Please quote exactly the opening lines of the data, from the first line to the one where "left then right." appears.

- Data section:
□ □ □ □ □

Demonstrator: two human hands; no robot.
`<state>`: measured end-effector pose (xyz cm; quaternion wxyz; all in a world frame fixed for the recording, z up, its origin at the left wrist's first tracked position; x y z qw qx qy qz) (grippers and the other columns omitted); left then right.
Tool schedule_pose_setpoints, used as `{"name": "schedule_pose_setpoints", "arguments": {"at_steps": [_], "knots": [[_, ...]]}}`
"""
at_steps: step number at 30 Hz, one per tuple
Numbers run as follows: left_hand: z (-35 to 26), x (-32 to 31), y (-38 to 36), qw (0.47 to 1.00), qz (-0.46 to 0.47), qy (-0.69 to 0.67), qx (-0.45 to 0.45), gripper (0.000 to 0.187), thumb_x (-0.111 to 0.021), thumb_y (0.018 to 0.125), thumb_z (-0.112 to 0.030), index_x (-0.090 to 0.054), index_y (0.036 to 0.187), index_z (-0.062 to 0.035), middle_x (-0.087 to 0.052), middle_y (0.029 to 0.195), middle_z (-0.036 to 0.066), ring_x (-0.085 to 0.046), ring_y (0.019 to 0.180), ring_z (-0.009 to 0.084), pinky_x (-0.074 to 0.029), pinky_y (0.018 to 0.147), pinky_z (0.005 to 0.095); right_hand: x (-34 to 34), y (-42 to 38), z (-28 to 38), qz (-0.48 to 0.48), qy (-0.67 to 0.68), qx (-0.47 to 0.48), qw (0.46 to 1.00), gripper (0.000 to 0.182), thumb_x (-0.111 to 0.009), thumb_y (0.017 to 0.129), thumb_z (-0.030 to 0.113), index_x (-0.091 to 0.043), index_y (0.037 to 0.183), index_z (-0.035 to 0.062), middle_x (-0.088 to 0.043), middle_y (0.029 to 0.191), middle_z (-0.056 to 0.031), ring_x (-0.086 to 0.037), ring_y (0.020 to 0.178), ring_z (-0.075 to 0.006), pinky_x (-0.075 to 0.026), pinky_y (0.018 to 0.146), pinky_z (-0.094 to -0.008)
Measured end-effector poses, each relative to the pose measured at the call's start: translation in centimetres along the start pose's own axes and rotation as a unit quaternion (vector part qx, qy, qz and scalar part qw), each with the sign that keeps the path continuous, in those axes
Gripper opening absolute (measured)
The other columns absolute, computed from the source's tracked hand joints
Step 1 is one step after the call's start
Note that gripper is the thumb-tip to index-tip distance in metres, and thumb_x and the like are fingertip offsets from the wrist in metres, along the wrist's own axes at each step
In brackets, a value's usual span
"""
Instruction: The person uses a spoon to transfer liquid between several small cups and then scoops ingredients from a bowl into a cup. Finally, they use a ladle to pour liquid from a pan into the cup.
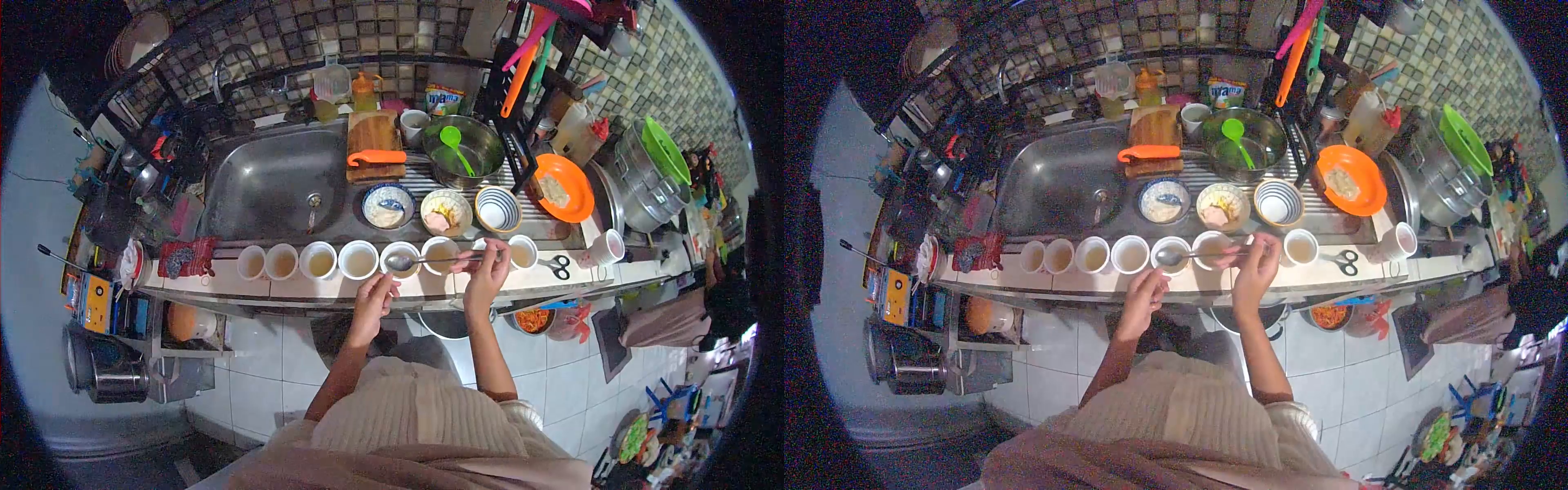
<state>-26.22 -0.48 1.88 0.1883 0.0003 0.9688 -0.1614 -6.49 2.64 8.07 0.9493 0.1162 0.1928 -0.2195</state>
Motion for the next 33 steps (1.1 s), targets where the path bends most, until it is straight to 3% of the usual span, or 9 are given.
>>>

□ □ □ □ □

- Task result:
Demonstrator: two human hands; no robot.
`<state>`: measured end-effector pose (xyz cm; quaternion wxyz; all in a world frame fixed for the recording, z up, its origin at the left wrist's first tracked position; x y z qw qx qy qz) (grippers and the other columns omitted); left then right.

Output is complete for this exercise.